RMTfunc

Eigenvalue unfolding and spectral observable computation


Keywords
RMT, RandomMatrixTheory, spectral, observabales, eigenvalues, unfolding
License
MIT
Install
pip install RMTfunc==0.1.dev0

Documentation

Introduction

A python library for investigating some of the basic / classical elements of Random Matrix Theory, including eigenvalue generation, trimming, unfolding and computation and plotting of some popular spectral observables.

Table of Contents

Notes on Development

This libary is still undergoing significant development. The overall API (e.g. basic classes, properties, and methods) will likely remain stable from this point, but function and method arguments are still quite likely to change. I can't provide any guarantees at this point that numerical results will be stable from version to version.

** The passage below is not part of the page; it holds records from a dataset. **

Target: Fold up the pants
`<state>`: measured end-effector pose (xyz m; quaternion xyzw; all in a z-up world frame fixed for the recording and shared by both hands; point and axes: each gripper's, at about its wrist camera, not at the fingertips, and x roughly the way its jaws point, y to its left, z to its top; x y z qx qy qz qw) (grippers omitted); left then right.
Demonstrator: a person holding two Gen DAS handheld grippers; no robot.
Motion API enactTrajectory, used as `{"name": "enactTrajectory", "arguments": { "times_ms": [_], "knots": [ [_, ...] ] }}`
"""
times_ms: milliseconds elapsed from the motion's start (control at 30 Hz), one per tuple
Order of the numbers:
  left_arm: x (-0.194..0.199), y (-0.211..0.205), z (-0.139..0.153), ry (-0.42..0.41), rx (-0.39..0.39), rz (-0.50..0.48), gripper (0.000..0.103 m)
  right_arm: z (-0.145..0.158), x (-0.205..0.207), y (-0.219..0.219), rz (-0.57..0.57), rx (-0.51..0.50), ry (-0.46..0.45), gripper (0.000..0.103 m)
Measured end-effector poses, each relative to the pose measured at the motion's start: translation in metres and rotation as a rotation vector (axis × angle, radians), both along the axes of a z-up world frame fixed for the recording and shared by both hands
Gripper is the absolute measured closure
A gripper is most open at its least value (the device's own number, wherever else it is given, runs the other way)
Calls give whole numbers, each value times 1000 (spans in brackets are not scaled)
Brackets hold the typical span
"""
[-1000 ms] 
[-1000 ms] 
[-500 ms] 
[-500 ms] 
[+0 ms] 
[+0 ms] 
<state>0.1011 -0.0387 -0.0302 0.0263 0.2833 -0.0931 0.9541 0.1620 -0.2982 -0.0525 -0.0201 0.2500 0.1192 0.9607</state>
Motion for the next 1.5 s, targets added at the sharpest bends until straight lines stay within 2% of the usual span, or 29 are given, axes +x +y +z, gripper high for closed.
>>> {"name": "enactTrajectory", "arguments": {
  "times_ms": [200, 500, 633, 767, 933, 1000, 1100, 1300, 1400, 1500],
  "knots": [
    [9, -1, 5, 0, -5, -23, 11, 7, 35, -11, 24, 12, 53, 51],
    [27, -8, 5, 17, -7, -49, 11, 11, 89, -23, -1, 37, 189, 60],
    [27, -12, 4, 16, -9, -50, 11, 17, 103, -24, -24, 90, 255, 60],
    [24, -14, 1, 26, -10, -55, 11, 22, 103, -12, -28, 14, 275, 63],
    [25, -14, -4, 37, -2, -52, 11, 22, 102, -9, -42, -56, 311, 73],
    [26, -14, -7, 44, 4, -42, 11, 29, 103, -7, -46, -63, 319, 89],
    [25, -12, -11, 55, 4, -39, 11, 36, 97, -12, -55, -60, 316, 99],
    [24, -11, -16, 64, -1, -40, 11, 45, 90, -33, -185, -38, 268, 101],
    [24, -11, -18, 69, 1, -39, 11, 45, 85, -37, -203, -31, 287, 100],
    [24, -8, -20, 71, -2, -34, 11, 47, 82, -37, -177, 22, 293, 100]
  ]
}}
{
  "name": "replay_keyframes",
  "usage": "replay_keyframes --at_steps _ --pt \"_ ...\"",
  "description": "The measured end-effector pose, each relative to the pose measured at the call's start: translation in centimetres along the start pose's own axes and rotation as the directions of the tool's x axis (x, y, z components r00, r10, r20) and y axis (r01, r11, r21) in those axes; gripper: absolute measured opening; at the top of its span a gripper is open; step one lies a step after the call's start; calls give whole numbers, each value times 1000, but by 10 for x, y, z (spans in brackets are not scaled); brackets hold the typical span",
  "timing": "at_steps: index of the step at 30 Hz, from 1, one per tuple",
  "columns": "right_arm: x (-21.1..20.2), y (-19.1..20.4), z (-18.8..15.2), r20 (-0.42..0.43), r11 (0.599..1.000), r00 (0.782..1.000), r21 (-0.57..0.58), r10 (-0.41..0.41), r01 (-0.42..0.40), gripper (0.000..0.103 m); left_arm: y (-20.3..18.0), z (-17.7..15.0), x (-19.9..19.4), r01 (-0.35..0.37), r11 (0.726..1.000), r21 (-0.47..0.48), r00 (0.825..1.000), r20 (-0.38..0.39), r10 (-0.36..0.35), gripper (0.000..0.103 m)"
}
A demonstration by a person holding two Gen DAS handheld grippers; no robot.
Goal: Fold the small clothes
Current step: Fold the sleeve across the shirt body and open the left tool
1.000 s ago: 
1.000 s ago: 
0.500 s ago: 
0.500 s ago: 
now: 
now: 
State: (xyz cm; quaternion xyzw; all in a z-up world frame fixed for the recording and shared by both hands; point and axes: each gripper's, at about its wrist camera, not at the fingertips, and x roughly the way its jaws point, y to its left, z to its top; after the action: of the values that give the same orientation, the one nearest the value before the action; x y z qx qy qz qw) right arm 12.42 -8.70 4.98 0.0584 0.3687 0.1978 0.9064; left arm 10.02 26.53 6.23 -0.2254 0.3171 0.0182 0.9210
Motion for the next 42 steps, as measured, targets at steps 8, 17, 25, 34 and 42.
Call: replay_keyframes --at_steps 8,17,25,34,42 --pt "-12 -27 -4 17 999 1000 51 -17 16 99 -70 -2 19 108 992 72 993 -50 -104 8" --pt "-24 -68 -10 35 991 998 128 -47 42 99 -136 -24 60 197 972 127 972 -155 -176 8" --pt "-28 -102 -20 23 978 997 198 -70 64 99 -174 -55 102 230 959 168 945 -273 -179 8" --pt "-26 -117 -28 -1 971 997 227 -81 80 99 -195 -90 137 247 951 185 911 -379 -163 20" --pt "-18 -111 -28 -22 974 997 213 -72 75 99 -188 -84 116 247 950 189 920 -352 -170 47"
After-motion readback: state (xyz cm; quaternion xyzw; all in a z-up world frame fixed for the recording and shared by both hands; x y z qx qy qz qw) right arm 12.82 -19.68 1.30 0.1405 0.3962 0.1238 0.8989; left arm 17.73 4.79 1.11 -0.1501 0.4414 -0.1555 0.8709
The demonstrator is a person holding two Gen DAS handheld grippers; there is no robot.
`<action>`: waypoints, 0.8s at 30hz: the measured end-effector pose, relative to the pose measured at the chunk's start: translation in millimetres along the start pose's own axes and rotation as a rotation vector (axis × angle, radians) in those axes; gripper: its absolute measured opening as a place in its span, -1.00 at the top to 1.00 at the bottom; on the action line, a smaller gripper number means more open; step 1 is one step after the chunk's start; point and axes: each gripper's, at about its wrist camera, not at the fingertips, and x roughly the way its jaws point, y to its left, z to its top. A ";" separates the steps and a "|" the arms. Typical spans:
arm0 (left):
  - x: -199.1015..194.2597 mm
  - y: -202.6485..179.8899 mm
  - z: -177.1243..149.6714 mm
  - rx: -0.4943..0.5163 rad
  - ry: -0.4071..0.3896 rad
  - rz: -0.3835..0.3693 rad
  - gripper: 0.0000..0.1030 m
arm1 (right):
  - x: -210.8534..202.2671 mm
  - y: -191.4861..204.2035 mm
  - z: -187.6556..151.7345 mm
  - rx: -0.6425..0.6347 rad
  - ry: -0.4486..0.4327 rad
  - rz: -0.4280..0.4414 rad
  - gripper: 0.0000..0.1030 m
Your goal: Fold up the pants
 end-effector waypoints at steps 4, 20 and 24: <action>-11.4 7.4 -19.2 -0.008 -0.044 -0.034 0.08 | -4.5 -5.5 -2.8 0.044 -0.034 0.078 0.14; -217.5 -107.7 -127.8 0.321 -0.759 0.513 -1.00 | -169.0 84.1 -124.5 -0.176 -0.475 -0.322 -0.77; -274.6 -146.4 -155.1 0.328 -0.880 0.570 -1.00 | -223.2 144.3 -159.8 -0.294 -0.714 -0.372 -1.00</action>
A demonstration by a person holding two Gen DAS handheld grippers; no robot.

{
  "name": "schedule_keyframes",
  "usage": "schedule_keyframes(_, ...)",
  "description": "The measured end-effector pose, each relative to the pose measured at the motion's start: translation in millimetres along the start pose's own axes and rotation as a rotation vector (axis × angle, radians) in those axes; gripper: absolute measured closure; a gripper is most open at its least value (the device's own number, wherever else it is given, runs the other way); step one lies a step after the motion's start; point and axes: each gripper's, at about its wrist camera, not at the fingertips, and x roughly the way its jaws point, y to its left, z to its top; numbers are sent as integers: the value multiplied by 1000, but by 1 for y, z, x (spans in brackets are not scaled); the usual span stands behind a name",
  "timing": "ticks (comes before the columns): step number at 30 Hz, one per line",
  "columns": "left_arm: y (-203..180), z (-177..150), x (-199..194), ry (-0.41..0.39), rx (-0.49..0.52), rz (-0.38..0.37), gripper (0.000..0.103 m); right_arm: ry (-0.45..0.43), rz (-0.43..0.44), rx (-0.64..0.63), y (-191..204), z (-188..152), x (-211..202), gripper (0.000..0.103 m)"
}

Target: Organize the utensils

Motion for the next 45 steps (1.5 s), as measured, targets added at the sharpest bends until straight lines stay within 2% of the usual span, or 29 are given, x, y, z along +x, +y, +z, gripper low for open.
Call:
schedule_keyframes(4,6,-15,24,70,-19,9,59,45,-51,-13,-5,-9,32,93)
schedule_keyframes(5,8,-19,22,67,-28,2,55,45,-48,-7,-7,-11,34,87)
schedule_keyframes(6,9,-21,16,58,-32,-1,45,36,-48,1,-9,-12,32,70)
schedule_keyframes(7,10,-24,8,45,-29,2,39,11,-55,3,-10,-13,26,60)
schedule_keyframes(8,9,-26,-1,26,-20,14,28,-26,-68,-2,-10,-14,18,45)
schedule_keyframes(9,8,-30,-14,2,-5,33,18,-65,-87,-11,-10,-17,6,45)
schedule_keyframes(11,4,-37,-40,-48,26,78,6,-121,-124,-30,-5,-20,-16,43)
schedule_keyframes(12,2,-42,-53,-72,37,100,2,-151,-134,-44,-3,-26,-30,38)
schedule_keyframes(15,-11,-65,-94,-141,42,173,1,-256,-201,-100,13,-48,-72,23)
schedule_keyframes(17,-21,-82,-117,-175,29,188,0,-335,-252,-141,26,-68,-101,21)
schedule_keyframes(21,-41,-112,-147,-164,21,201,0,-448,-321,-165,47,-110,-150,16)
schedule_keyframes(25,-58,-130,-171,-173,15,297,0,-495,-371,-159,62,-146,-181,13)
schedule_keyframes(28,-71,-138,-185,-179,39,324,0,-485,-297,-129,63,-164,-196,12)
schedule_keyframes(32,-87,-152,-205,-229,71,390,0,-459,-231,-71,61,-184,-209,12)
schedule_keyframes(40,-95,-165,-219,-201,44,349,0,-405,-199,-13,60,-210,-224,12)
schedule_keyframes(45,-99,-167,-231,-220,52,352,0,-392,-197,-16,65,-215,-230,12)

In the meantime, please feel free to post issues or ask any questions relating to the library on Github.

Installation

As always, using a virtual environment is recommended to minimize the chance of conflicts. However, you should be okay doing a global pip install empyricalRMT to try out the library.

Local Installation Using venv (recommended)

Navigate to the project that you wish to use empyricalRMT in.

cd MyProject

Create and active the virtual environment. Replace "env" with whatever name you prefer.

python -m venv env && source env/bin/activate

Now install locally either from pip:

pip install --upgrade empyricalRMT

or from source:

git clone https://github.com/stfxecutables/empyricalRMT /path/to/your/favourite/location/empyricalRMT
cd MyProject  #
pip install -e /path/to/your/favourite/location/empyricalRMT

If using Windows (which I haven't tested this library on), you should be able to install this in whatever manner you usually install libraries from source or pip.

Global Installation

Via pip:

pip install empyricalRMT

From source:

git clone https://github.com/stfxecutables/empyricalRMT
cd empyricalRMT
pip install -e .

Note that this will install the library "globally" if you haven't activated a virtual environment of some kind.

Windows

The above should still all work on Windows, although you may have to follow modified instructions for setting up the venv.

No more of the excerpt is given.